→ What you should do
Records follow. Print exactly the lines from the one that has "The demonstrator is" through the one that has "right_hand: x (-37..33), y", inclusive, and omit the pictures.

[Opening Input section]

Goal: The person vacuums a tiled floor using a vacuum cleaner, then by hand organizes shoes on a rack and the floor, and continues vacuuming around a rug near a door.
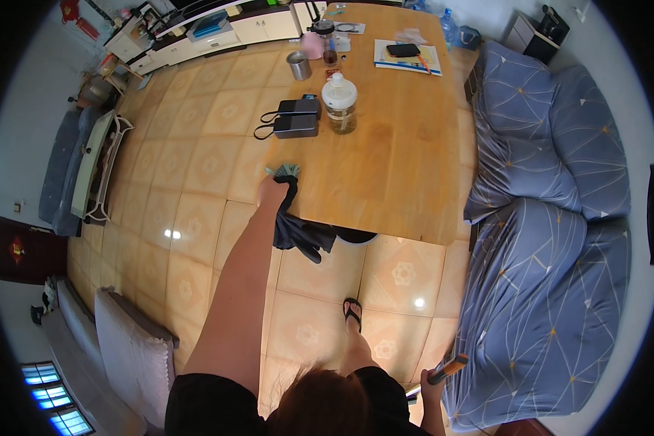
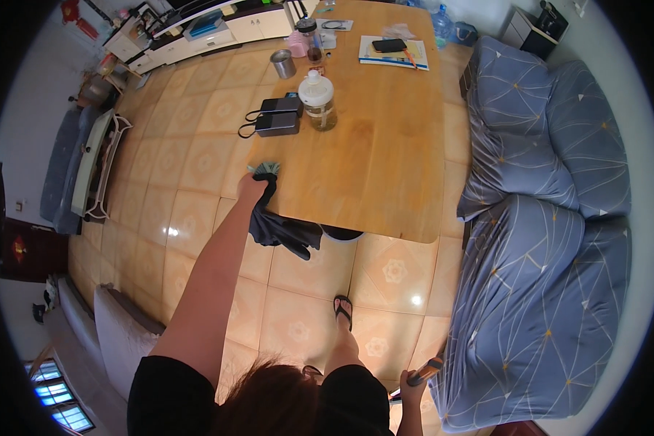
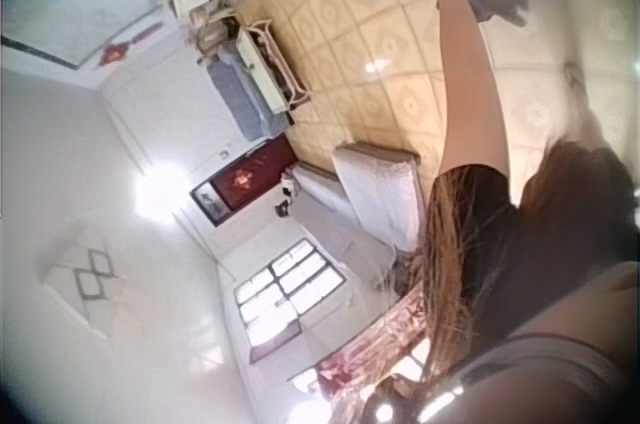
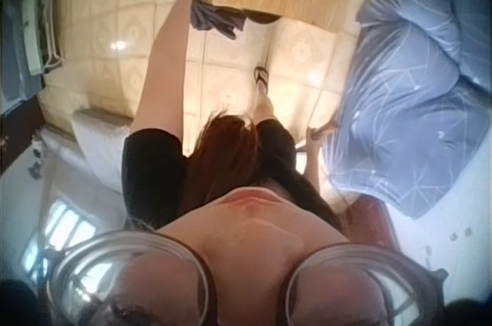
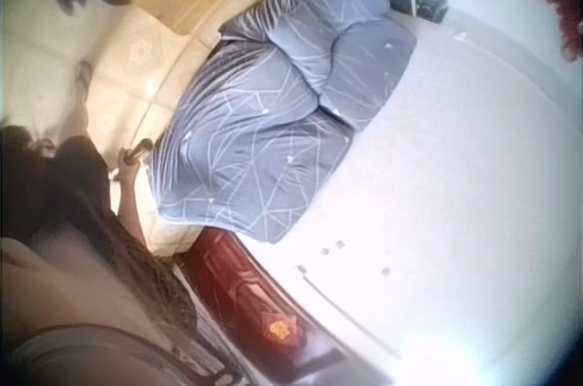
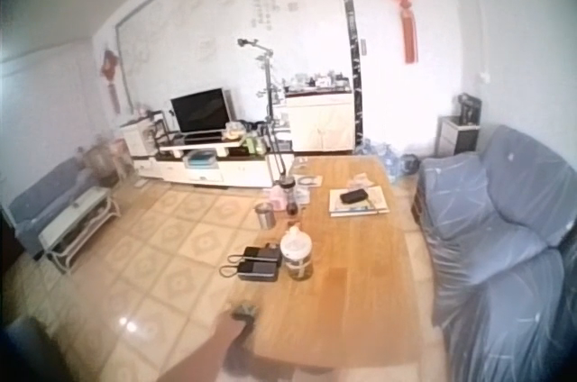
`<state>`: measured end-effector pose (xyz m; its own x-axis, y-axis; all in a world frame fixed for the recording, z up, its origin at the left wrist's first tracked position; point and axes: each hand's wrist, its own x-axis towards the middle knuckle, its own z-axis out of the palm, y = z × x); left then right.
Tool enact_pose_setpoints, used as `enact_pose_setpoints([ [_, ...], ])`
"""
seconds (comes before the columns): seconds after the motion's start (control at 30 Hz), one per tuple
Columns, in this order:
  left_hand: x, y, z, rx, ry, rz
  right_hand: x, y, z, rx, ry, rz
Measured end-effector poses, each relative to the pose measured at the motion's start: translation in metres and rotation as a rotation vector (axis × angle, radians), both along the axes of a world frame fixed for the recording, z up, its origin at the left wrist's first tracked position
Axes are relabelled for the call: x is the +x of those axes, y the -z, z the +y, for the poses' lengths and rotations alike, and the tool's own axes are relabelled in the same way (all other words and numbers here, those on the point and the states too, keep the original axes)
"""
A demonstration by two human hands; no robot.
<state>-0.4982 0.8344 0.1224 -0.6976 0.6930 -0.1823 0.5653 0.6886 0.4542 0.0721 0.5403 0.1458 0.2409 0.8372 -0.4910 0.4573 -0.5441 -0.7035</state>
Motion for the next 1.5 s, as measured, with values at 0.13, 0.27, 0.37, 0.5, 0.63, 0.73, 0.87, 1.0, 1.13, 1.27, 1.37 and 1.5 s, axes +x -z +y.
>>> enact_pose_setpoints([
  [0.13,0.0,-0.02,-0.049,0.033,-0.141,-0.002,0.008,0.011,-0.003,0.027,-0.02,-0.004],
  [0.27,-0.012,-0.047,-0.138,0.315,-0.278,-0.066,0.016,0.044,-0.01,0.067,-0.089,0.037],
  [0.37,0.001,-0.089,-0.225,0.406,-0.418,0.012,-0.004,0.028,-0.002,-0.005,-0.04,0.131],
  [0.5,0.018,-0.059,-0.356,0.534,-0.562,-0.03,-0.002,0.033,0.004,-0.068,-0.067,0.249],
  [0.63,0.067,-0.104,-0.491,0.69,-0.778,-0.137,-0.01,0.039,0.006,-0.03,-0.131,0.311],
  [0.73,0.117,-0.131,-0.603,0.827,-0.964,-0.066,-0.016,0.051,0.009,-0.027,-0.257,0.336],
  [0.87,0.19,-0.141,-0.728,0.918,-1.184,0.011,-0.046,0.034,-0.006,-0.017,-0.326,0.267],
  [1.0,0.273,-0.147,-0.836,0.944,-1.359,0.155,-0.092,0.031,-0.014,-0.078,-0.449,0.212],
  [1.13,0.347,-0.162,-0.925,1.106,-1.492,0.246,-0.157,0.06,-0.036,-0.12,-0.669,0.533],
  [1.27,0.423,-0.159,-1.001,1.066,-1.741,0.409,-0.223,0.016,-0.134,-0.225,-0.808,0.576],
  [1.37,0.467,-0.149,-1.043,1.046,-1.882,0.524,-0.256,0.013,-0.175,-0.28,-0.899,0.58],
  [1.5,0.517,-0.148,-1.093,0.994,-2.047,0.605,-0.298,0.004,-0.242,-0.31,-0.992,0.508],
])
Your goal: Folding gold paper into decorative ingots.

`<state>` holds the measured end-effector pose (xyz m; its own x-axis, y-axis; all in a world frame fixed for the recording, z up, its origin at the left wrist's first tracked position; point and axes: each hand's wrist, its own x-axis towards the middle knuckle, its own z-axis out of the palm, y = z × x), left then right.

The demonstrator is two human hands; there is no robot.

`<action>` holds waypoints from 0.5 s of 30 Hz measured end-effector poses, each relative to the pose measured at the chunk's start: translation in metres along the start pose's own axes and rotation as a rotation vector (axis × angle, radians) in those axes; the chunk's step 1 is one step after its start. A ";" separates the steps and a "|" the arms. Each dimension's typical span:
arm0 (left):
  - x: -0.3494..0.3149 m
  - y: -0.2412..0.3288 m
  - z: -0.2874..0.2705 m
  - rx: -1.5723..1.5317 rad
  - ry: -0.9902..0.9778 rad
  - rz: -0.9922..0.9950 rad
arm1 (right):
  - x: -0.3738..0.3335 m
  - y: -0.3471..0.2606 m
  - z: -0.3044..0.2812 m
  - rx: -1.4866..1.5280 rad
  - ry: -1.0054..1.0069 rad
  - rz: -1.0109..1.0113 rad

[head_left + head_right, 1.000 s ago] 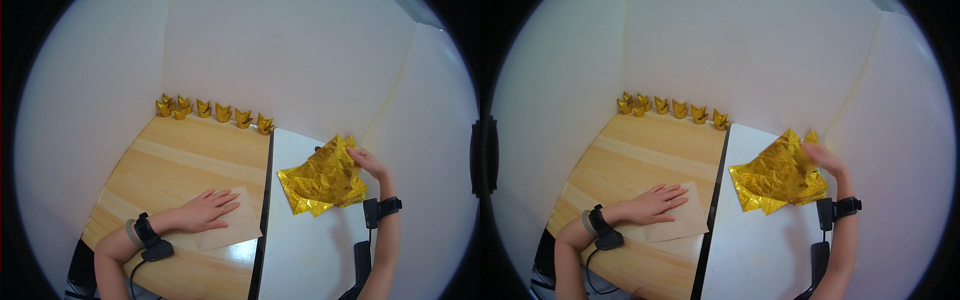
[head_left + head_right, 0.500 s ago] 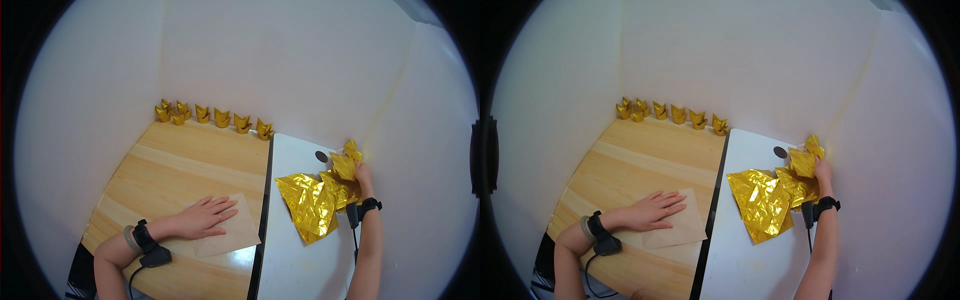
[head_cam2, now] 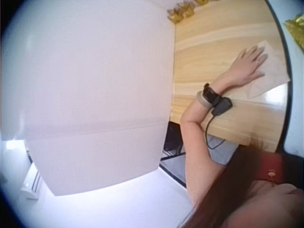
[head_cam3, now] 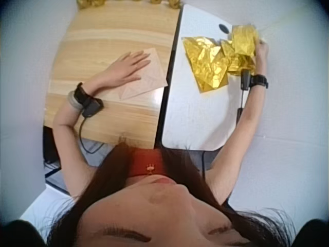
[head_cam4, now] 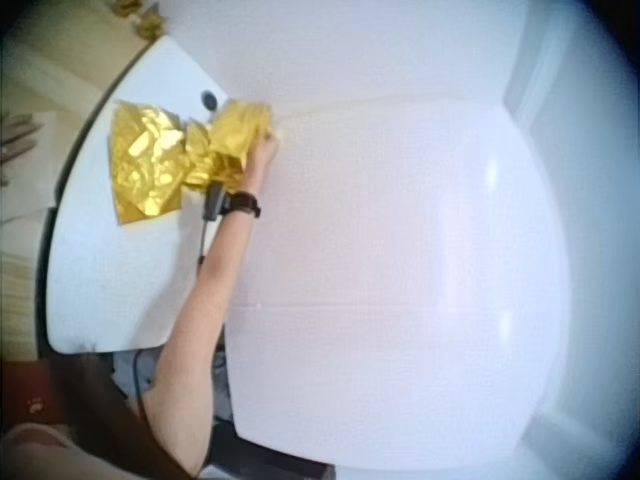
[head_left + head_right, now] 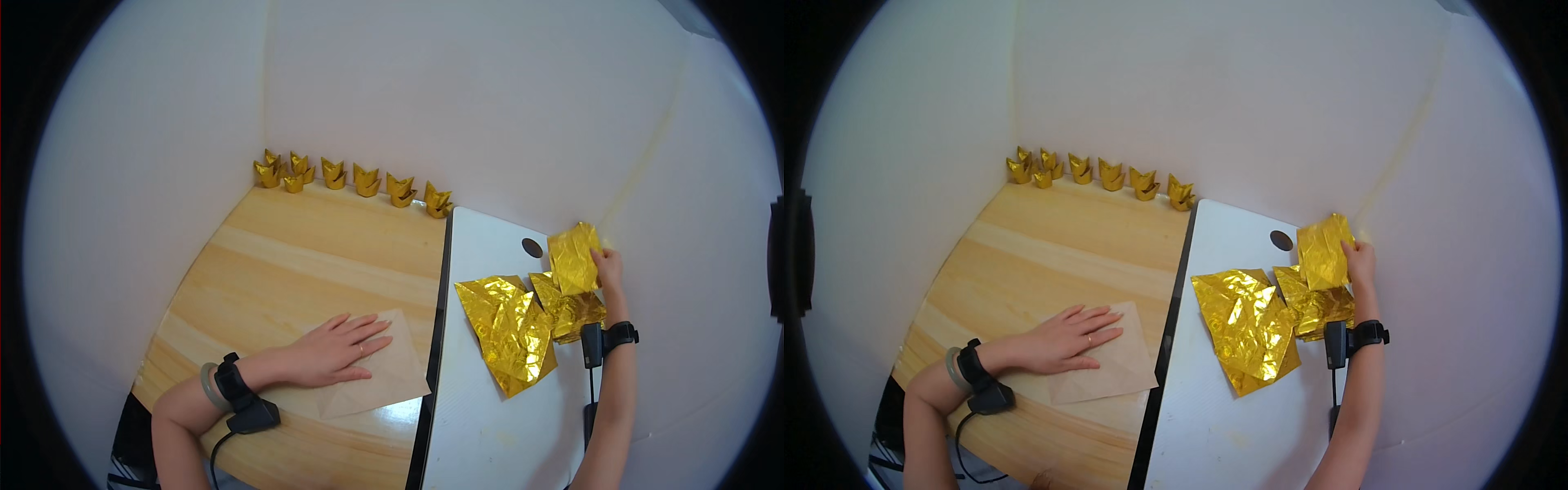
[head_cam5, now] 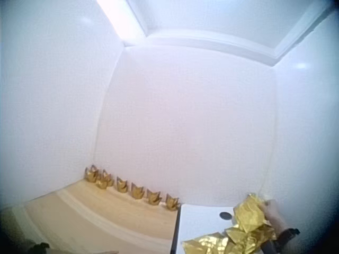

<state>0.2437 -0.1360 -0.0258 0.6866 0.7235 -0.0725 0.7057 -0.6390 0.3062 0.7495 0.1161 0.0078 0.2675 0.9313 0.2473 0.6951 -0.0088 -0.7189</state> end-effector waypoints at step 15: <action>-0.005 -0.002 0.003 0.020 0.023 0.008 | 0.008 -0.052 0.128 -0.016 -0.066 0.000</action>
<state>0.2396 -0.1392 -0.0291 0.6882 0.7239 -0.0483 0.7037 -0.6498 0.2874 0.6303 0.1709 -0.0363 0.2231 0.9534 0.2032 0.7061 -0.0144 -0.7080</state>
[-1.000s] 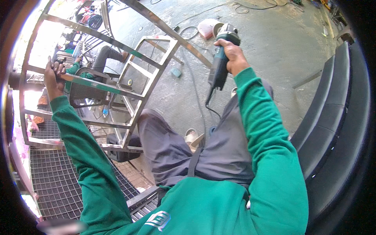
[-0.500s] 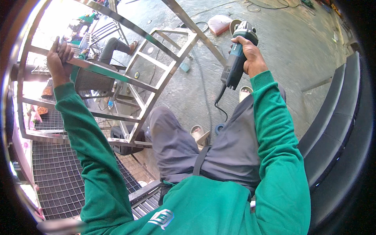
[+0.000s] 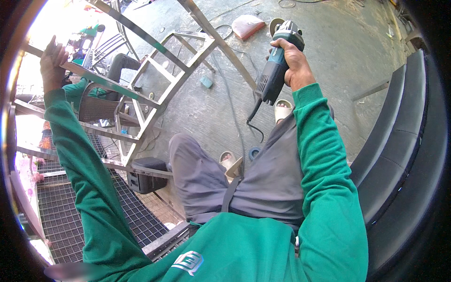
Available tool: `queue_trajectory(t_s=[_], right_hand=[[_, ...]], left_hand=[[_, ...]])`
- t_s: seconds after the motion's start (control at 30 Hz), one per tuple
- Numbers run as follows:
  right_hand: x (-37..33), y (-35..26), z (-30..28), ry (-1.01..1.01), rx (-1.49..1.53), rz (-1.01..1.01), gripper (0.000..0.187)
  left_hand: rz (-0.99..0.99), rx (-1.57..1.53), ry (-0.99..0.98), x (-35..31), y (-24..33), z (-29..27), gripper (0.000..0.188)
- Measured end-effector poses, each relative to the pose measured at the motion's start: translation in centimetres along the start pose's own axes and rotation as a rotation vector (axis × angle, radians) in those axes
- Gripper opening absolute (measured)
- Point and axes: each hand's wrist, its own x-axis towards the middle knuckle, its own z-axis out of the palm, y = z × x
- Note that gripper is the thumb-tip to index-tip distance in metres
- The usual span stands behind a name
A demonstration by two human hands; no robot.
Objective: The person uses an angle grinder to smooth the edges of a metal frame. They hold the frame with one hand and operate the grinder with the other, moving along the joints and bars.
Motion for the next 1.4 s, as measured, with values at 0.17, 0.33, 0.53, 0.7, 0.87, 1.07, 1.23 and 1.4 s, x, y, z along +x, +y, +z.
queue_trajectory(t_s=[0.17,0.33,0.53,0.7,0.87,1.07,1.23,1.4], right_hand=[[0.7,-0.1,-2.1,-0.040,0.020,0.010,0.035],[1.7,0.0,-2.7,-0.059,0.037,0.032,0.028],[2.6,-0.1,-1.9,-0.012,-0.008,0.022,0.031],[2.5,-0.4,-1.1,-0.018,-0.004,0.035,0.032],[3.3,-0.8,-1.0,-0.088,-0.049,0.043,0.032],[3.1,-0.6,-1.0,-0.041,-0.111,-0.009,0.037],[2.8,-0.9,-0.6,-0.042,-0.095,0.006,0.040],[2.6,-1.1,-0.5,-0.037,-0.216,-0.049,0.034]], left_hand=[[-0.080,0.036,-0.016,2.8,-1.4,-6.0,0.035],[-0.157,-0.188,-0.092,-3.8,-0.8,-7.9,0.026],[-0.176,-0.166,0.110,-9.2,-2.4,-9.6,0.042],[-0.164,-0.262,0.022,-11.9,-2.2,-11.5,0.039],[-0.142,-0.305,0.000,-15.4,-2.9,-11.2,0.031],[-0.119,-0.281,-0.086,-20.8,-2.5,-9.5,0.029],[-0.141,-0.317,-0.135,-23.2,-1.9,-7.6,0.024],[-0.176,-0.268,-0.065,-22.8,-1.5,-6.8,0.023]])
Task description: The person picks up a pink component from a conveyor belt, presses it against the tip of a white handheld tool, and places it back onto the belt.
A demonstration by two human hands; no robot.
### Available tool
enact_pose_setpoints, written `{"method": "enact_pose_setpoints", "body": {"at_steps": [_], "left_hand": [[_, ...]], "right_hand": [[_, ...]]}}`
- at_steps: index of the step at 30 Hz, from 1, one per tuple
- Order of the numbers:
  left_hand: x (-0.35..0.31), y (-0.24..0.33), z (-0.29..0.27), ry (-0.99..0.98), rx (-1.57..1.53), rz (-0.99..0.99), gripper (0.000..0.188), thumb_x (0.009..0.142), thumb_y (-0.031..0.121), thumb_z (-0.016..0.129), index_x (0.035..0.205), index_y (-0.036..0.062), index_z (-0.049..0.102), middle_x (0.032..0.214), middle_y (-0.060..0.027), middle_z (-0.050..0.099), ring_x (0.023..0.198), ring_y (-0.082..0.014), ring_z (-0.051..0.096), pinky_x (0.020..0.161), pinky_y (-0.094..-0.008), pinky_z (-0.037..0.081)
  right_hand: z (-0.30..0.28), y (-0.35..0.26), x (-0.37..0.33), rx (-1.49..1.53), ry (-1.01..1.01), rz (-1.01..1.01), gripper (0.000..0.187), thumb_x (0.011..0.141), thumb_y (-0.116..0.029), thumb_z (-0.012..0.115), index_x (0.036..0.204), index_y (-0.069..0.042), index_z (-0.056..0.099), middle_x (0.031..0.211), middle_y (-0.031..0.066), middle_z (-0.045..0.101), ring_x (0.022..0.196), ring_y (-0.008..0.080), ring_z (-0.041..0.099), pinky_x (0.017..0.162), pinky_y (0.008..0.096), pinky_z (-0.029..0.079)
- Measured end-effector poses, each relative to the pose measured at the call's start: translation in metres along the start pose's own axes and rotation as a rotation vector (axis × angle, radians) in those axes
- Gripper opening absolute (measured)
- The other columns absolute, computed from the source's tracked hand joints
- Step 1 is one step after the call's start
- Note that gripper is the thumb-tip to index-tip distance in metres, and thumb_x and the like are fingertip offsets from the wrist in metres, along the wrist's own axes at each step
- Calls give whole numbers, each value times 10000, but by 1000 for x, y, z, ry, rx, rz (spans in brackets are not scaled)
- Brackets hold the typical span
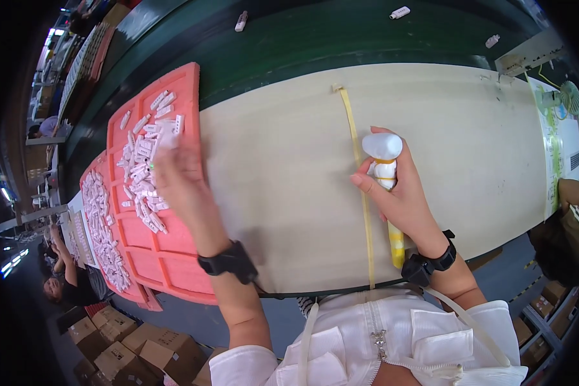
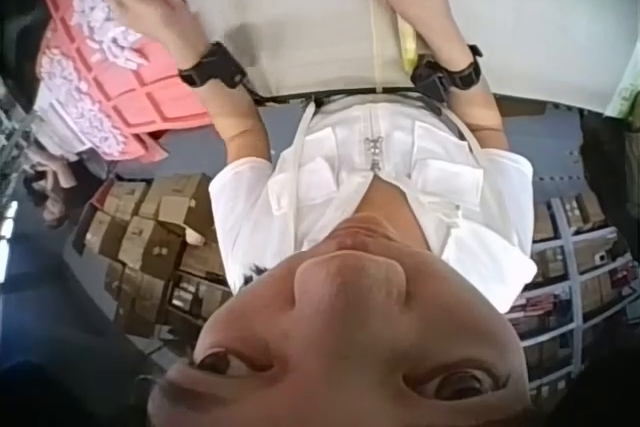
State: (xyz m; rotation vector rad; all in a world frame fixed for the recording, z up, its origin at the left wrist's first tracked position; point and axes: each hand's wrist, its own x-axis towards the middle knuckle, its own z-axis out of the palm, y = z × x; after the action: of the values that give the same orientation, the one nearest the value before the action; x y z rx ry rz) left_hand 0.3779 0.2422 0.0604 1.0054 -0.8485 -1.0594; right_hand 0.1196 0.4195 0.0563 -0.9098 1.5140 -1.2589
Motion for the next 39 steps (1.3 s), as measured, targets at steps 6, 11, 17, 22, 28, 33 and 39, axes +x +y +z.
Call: {"method": "enact_pose_setpoints", "body": {"at_steps": [6, 11, 17, 22, 28, 33, 39], "left_hand": [[69, -27, 0, 148, 59, 40, 350, 1035, 267, 628, 1257, -3, 610, 1106, -110, 699, 871, -190, 674, 780, -314, 558], [153, -73, 100, -432, 837, 524, 393, 926, 337, 752, 1137, 7, 723, 1056, -150, 716, 800, -228, 675, 751, -330, 542], [238, -120, 136, -563, 1400, 583, 478, 897, 389, 748, 1152, -14, 715, 938, -247, 734, 831, -390, 713, 785, -412, 566], [177, -92, 147, -621, 1268, 536, 406, 921, 319, 738, 1089, -49, 710, 904, -220, 745, 851, -315, 745, 778, -372, 581], [21, -38, 76, -891, 366, -75, 127, 984, 47, 602, 1086, -23, 573, 1008, -113, 711, 921, -168, 698, 828, -300, 572], [-84, -25, 48, -873, 245, -163, 198, 917, -13, 672, 1112, 7, 640, 1104, -73, 681, 1092, -179, 638, 937, -335, 527], [-115, -46, 43, -751, 728, 174, 233, 795, 44, 804, 1019, 97, 770, 1055, -48, 625, 974, -224, 612, 899, -347, 456]], "right_hand": [[1, 6, -1, -47, -21, -11, 657, 942, -100, 719, 1496, -128, 367, 969, -2, 608, 640, 48, 518, 462, 212, 413], [-1, 1, -1, 18, -44, 44, 621, 954, -88, 674, 1492, -117, 366, 959, 7, 611, 616, 45, 513, 449, 216, 408], [-14, -20, 2, 522, -298, 284, 600, 944, -100, 522, 1514, -53, 338, 915, 105, 623, 425, 78, 471, 389, 229, 403], [-30, -1, 3, 1114, -500, 292, 642, 901, -133, 484, 1513, -11, 335, 853, 169, 619, 324, 112, 410, 327, 246, 388], [-26, 1, -3, 1056, -479, 284, 648, 905, -167, 488, 1510, -6, 323, 829, 180, 617, 327, 122, 419, 316, 257, 389], [-5, -20, -9, 346, -228, 257, 564, 982, -151, 468, 1511, -38, 311, 869, 151, 620, 383, 122, 473, 401, 239, 436], [9, -17, -15, 2, -169, 132, 484, 1050, -119, 468, 1501, -64, 301, 846, 90, 613, 503, 127, 573, 470, 261, 469]]}}
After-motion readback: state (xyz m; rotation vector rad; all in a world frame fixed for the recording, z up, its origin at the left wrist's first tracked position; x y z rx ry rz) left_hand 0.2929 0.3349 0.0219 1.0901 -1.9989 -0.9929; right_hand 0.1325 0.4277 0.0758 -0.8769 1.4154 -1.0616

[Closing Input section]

→ Solution below
The demonstrator is two human hands; there is no robot.

`<action>` holds waypoints from 0.5 s of 30 Hz measured end-effector poses, each relative to the pose measured at the chunk's start: translation in metres along the start pose's own axes and rotation as a rotation vector (axis × angle, radians) in those axes; the chunk's step 1 is one step after its start. A ";" separates the steps and a "|" the arms. Each dimension's typical span:
arm0 (left):
  - x: -0.3494..0.3149 m
  - y: -0.2412..0.3288 m
  - z: -0.2874..0.2705 m
  - rx: -1.5723..1.5317 rad
  - ry: -0.9902..0.9778 rad
  - rz: -0.9922..0.9950 rad
arm1 (right):
  - x: -0.3738..0.3335 m
  - y: -0.3471..0.2606 m
  - z: -0.3044..0.2812 m
  - rx: -1.4866..1.5280 rad
  - ry: -1.0054..1.0069 rad
  - rz: -1.0109..1.0113 rad

[head_left + head_right, 1.000 s ago] 
[head_left + head_right, 0.500 s ago] 
[head_cam2, now] 
[head_cam3, now] 
[head_cam4, now] 
[head_left + head_right, now] 
[head_cam5, now] 

<state>0.2437 -0.1360 -0.0258 0.6866 0.7235 -0.0725 0.7057 -0.6390 0.3062 0.7495 0.1161 0.0078 0.2675 0.9313 0.2473 0.6951 -0.0088 -0.7189</state> end-effector waypoints at step 15: <action>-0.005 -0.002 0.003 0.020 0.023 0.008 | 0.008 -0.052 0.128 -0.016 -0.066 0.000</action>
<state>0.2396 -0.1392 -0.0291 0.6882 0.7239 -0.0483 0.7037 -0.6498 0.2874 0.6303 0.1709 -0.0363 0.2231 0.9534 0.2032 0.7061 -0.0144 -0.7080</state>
[-1.000s] 
[-0.500s] 
[+0.000s] 
Available tool: `queue_trajectory(t_s=[_], right_hand=[[_, ...]], left_hand=[[_, ...]])`
- t_s: seconds after the motion's start (control at 30 Hz), one per tuple
- Numbers run as follows:
  right_hand: x (-37..33), y (-35..26), z (-30..28), ry (-1.01..1.01), rx (-1.49..1.53), rz (-1.01..1.01), gripper (0.000..0.187)

There is no more to the exercise.